Task to carry out
Reproduce the listing below word for word and exclude any picture.

───── Given data ─────

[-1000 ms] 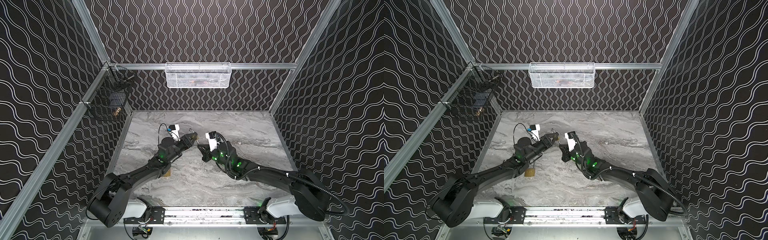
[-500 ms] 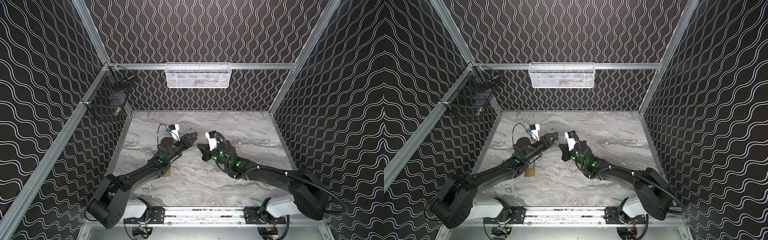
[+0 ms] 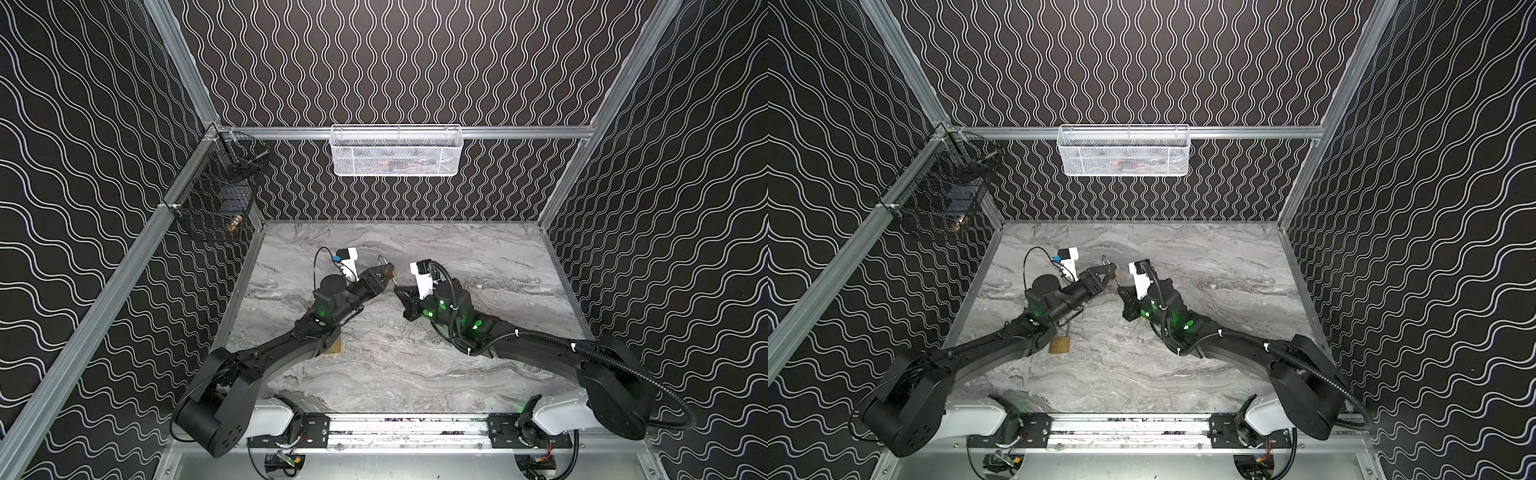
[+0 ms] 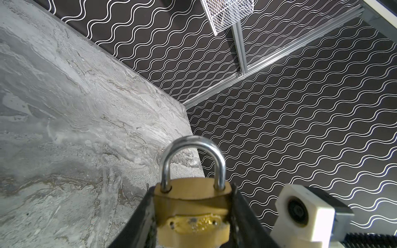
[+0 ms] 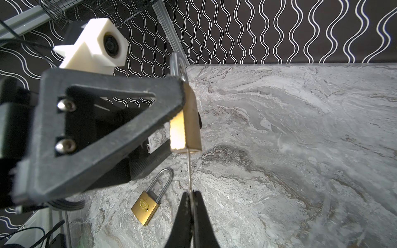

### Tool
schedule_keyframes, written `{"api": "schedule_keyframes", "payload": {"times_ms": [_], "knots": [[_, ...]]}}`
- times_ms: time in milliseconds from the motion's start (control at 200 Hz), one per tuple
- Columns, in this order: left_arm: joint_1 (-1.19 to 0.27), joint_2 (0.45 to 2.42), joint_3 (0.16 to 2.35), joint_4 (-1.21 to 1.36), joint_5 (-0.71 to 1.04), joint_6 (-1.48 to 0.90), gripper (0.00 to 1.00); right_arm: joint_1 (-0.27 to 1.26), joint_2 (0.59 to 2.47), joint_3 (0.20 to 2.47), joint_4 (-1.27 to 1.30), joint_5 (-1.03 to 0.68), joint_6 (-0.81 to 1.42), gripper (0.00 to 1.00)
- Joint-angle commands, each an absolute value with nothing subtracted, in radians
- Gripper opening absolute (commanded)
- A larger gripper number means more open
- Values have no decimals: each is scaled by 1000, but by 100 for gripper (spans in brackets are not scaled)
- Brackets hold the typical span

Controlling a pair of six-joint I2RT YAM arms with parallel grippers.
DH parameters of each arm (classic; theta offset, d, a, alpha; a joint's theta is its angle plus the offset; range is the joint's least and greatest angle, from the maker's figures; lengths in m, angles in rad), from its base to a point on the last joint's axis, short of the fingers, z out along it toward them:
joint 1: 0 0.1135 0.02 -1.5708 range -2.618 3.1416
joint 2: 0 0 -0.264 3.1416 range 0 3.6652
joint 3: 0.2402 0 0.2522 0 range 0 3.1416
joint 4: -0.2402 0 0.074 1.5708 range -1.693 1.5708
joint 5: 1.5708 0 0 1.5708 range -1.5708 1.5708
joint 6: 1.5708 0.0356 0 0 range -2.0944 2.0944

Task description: Unlock with the key

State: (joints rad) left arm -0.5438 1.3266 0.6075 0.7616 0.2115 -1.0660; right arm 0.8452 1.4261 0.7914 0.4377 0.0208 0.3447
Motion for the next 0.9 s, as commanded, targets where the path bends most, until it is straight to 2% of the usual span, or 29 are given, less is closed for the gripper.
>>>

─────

Written solution
[-1000 ms] 
[-500 ms] 
[+0 ms] 
[+0 ms] 
[+0 ms] 

### Tool
schedule_keyframes, written `{"api": "schedule_keyframes", "payload": {"times_ms": [_], "knots": [[_, ...]]}}`
- times_ms: time in milliseconds from the motion's start (control at 200 Hz), one per tuple
- Columns, in this order: left_arm: joint_1 (-1.19 to 0.27), joint_2 (0.45 to 2.42), joint_3 (0.16 to 2.35), joint_4 (-1.21 to 1.36), joint_5 (-0.71 to 1.04), joint_6 (-1.48 to 0.90), gripper (0.00 to 1.00); right_arm: joint_1 (-0.27 to 1.26), joint_2 (0.59 to 2.47), joint_3 (0.20 to 2.47), joint_4 (-1.27 to 1.30), joint_5 (-1.03 to 0.68), joint_6 (-0.81 to 1.42), gripper (0.00 to 1.00)
- Joint-angle commands, each an absolute value with nothing subtracted, in radians
- Gripper opening absolute (commanded)
- A larger gripper number means more open
- Values have no decimals: each is scaled by 1000, but by 100 for gripper (spans in brackets are not scaled)
- Brackets hold the typical span

Controlling a pair of six-joint I2RT YAM arms with parallel grippers.
DH parameters of each arm (classic; theta offset, d, a, alpha; a joint's theta is its angle plus the offset; range is the joint's least and greatest angle, from the maker's figures; lengths in m, angles in rad), from its base to a point on the last joint's axis, short of the fingers, z out along it toward them:
joint 1: 0 0.1135 0.02 -1.5708 range -2.618 3.1416
joint 2: 0 0 -0.264 3.1416 range 0 3.6652
joint 3: 0.2402 0 0.2522 0 range 0 3.1416
joint 4: -0.2402 0 0.074 1.5708 range -1.693 1.5708
joint 5: 1.5708 0 0 1.5708 range -1.5708 1.5708
joint 6: 1.5708 0.0356 0 0 range -2.0944 2.0944

Task description: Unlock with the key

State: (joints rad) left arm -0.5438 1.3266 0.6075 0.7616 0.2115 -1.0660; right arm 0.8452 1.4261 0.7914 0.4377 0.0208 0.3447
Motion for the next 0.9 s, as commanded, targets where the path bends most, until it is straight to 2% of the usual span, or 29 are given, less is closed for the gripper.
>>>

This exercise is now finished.